Cytokinesis: Process in which the cytoplasm of a parent cell divides into two daughter cells.
Daughter Cells: New cells produced after division.
DNA (Deoxyribonucleic Acid): Molecule carrying genetic material.
Egg Cell (Ovum): Female reproductive cell, nutrient-rich.
Embryo: Baby’s developmental stage from fertilization to 8 weeks.
Fallopian Tube: Passage for the egg from the ovary to the uterus.
Fertilization: Sperm and egg join to form a zygote.
Fetus: Stage of development from 9 weeks onward.
Full Term: Stage when the baby fully develops (after week 37).
Gametes: Reproductive cells (sperm and egg).
Gene: DNA segment coding for proteins.
Genetic Diversity: Variation resulting from meiosis.
Haploid: Cells with half the usual chromosomes (23 in humans).
Head-Down Position: Optimal fetal position for birth.
Homologous Chromosomes: Paired chromosomes from each parent.
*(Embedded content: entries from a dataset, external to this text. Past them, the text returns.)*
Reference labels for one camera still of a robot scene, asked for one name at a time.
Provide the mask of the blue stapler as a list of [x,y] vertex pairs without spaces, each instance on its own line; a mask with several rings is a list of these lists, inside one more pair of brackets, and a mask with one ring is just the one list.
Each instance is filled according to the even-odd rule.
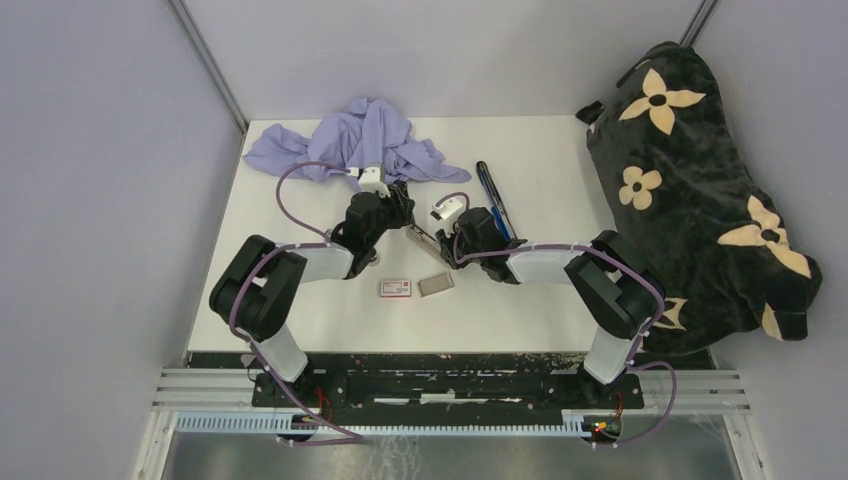
[[493,176],[486,162],[478,161],[475,170],[483,188],[491,202],[491,210],[498,228],[507,240],[517,239],[517,235],[508,218],[502,197],[495,185]]

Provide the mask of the red white staple box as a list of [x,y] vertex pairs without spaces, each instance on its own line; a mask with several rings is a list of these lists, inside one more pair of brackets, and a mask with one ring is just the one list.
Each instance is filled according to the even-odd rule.
[[379,296],[381,298],[411,298],[412,282],[407,279],[381,281]]

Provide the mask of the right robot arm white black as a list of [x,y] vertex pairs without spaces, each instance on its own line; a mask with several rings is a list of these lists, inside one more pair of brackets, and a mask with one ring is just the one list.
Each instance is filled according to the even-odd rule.
[[664,311],[664,289],[642,254],[613,230],[588,243],[542,244],[507,239],[482,207],[443,201],[430,215],[441,226],[435,238],[451,268],[476,264],[498,283],[573,287],[597,325],[580,368],[578,396],[591,408],[617,396],[616,381]]

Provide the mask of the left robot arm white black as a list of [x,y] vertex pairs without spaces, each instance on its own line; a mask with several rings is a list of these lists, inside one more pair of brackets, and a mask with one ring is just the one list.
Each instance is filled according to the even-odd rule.
[[209,308],[249,344],[291,406],[307,404],[315,391],[314,379],[303,373],[308,357],[286,326],[297,290],[303,283],[357,277],[377,257],[385,232],[414,223],[407,183],[394,181],[388,193],[354,194],[325,243],[278,245],[258,234],[248,237],[211,290]]
Implantation: Attachment of blastocyst to uterine lining.
Interphase: Longest phase of the cell cycle; cell grows and duplicates DNA.
Labor: Uterine contractions for childbirth.
Meiosis: Cell division for reproduction.
Menopause: End of the menstrual cycle (typically ages 45–55).
Menstrual Cycle: Monthly process preparing for pregnancy.
Menstruation: Shedding of the uterine lining (Days 1–5).
Metaphase: Chromosomes align at the equator for segregation.
Micrograph: Image taken through a microscope.
Mitosis: Cell division for growth and repair.
Neonatal Intensive Care Unit (NICU): Specialized newborn care unit.
Nervous System: Brain, spinal cord, and nerves. Controls body functions.
Organogenesis: Formation of organs.
Ovulation: Egg release from ovary (around Day 14).
Pairing: Formation of chromosome pairs during reproduction.
Premature: Baby born before 37 weeks.
Prophase: Chromosomes condense and spindle fibers begin forming.
Puberty: Developmental stage marking reproductive maturity.
Sister Chromatids: Identical copies of chromosomes.
Sperm Cell: Male reproductive cell with a tail (flagellum).
Telophase: Chromatids reach poles; nuclear membranes form.
Third Trimester: Final pregnancy stage (Week 27 to birth).
Trimester: One of three 3-month pregnancy stages.
Vernix Caseosa: Waxy white coating protecting baby’s skin.
XX Chromosomes: Female sex chromosomes.
XY Chromosomes: Male sex chromosomes.
Zygote: First cell formed after fertilization.
Light and Sound: Stimuli that developing fetuses begin to perceive.
Muscles: Tissue allowing movement of body parts.
Spinal Cord: Connects the brain to the body, part of CNS.
Heartbeat: Sound made by the closing of heart valves, heard in fetal monitoring.
Organ: A specialized structure within the body that performs a specific function.
Fetal Position: The curled-up posture of a baby in the womb.
Embryonic Stage: The stage from fertilization to about 8 weeks of gestation.